* **Task requirements**: Every line of the entries below that includes "shirt" belongs in the answer, copied as written.

* **Material for this task**:
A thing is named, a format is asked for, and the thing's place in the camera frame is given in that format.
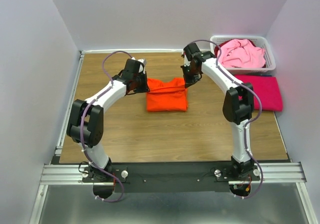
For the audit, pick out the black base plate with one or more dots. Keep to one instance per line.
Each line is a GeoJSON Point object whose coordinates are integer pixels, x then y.
{"type": "Point", "coordinates": [171, 177]}

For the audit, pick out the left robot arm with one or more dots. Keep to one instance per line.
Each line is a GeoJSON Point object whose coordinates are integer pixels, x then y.
{"type": "Point", "coordinates": [86, 120]}

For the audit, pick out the aluminium frame rail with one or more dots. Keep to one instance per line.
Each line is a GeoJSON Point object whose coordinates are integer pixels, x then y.
{"type": "Point", "coordinates": [281, 198]}

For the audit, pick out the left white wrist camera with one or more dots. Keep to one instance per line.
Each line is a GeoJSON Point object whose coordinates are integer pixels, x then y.
{"type": "Point", "coordinates": [139, 65]}

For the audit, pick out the pink t-shirt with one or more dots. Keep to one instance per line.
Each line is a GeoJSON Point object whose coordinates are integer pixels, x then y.
{"type": "Point", "coordinates": [241, 53]}

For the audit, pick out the folded magenta t-shirt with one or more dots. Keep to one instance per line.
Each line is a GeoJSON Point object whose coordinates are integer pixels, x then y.
{"type": "Point", "coordinates": [267, 89]}

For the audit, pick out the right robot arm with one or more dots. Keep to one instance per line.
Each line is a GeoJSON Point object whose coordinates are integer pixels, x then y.
{"type": "Point", "coordinates": [237, 107]}

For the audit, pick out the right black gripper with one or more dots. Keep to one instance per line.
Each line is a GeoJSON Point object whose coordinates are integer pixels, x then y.
{"type": "Point", "coordinates": [187, 81]}

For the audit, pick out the orange t-shirt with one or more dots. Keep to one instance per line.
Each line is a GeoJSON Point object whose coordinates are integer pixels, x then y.
{"type": "Point", "coordinates": [166, 96]}

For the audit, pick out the white plastic basket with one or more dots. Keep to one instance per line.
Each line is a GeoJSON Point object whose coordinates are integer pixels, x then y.
{"type": "Point", "coordinates": [243, 54]}

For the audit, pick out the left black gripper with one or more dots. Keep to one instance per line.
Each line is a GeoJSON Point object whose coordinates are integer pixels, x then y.
{"type": "Point", "coordinates": [144, 88]}

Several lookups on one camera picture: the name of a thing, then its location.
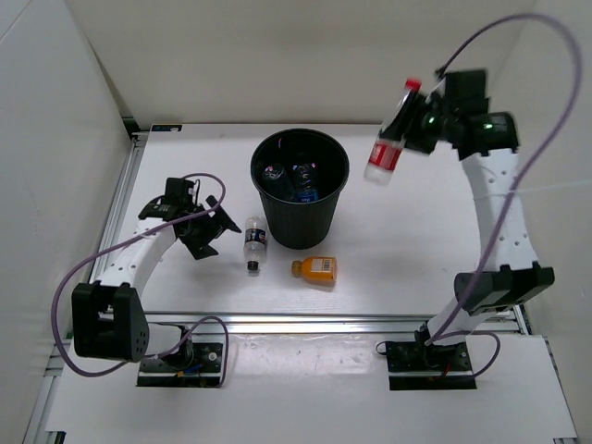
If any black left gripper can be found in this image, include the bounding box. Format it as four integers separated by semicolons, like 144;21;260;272
179;195;240;259

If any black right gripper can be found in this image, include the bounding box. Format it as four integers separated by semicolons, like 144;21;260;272
378;92;456;157

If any clear bottle red label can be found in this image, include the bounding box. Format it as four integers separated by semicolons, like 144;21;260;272
364;78;422;186

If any clear bottle dark label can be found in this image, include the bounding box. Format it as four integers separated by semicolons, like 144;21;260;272
243;216;267;275

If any clear unlabelled plastic bottle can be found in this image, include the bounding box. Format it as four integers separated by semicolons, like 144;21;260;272
261;164;290;199

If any clear bottle blue label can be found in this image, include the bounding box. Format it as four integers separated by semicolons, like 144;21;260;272
290;163;319;204

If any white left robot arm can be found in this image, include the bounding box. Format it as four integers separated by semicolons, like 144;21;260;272
71;178;240;370

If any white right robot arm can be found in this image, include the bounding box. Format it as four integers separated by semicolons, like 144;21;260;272
378;69;555;370

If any black plastic bin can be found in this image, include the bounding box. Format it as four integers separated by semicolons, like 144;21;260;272
250;129;350;250

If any orange juice bottle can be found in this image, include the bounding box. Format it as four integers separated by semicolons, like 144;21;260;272
291;256;337;286

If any aluminium front frame rail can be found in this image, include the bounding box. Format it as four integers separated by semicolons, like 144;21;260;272
146;309;528;335

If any aluminium frame rail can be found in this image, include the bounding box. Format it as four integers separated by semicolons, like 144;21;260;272
94;133;149;265
146;309;528;335

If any aluminium left frame rail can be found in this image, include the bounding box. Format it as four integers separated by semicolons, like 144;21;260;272
94;133;149;265

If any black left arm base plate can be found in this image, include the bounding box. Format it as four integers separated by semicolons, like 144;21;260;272
136;337;227;389

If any white cable tie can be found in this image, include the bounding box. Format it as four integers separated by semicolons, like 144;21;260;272
474;179;592;200

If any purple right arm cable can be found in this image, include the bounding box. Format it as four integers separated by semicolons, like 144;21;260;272
423;12;584;381

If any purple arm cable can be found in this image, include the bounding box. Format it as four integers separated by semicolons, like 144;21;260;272
50;173;231;388
423;12;584;381

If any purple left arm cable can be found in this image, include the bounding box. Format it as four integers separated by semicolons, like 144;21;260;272
50;173;231;388

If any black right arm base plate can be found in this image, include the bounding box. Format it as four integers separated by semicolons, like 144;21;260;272
376;341;476;391

* **Solution for this exercise**:
For the audit, pick out the pink t-shirt with one or more dots. Keep to one instance per line.
For the audit, pick out the folded magenta t-shirt with one or more dots. Keep to one instance per line.
For the audit, pick out the orange t-shirt with one or more dots. Keep to one instance per line.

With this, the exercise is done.